--- Exercise materials Enclosed Below ---

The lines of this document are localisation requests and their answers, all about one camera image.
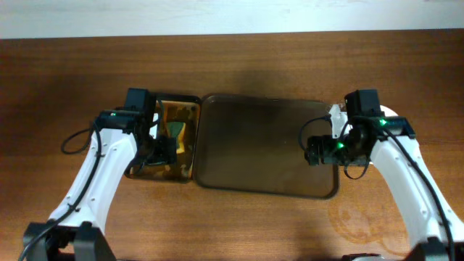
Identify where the yellow green sponge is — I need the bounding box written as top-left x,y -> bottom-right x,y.
167,122 -> 186,154

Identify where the white plate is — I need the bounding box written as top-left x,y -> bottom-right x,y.
380,105 -> 398,117

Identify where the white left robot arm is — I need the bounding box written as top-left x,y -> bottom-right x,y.
19,88 -> 177,260

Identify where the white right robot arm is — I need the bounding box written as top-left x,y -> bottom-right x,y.
298,89 -> 463,260

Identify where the small black soapy tray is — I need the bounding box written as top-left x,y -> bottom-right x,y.
125,94 -> 201,183

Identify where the large brown serving tray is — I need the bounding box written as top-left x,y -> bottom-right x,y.
193,94 -> 339,199

--- End of Enclosed Exercise materials ---

• Work to be completed
Write out the entries above word for word. Do not include the pictures.

• Answer section
The lines of this document are localisation requests and their answers, all about one camera image.
Identify where the yellow green sponge is — I need the bounding box written as top-left x,y -> bottom-right x,y.
167,122 -> 186,154

Identify where the white plate is — I need the bounding box written as top-left x,y -> bottom-right x,y.
380,105 -> 398,117

Identify where the white left robot arm is — I need the bounding box written as top-left x,y -> bottom-right x,y.
19,88 -> 177,260

Identify where the white right robot arm is — I need the bounding box written as top-left x,y -> bottom-right x,y.
298,89 -> 463,260

Identify where the small black soapy tray is — I need the bounding box written as top-left x,y -> bottom-right x,y.
125,94 -> 201,183

Identify where the large brown serving tray is — I need the bounding box written as top-left x,y -> bottom-right x,y.
193,94 -> 339,199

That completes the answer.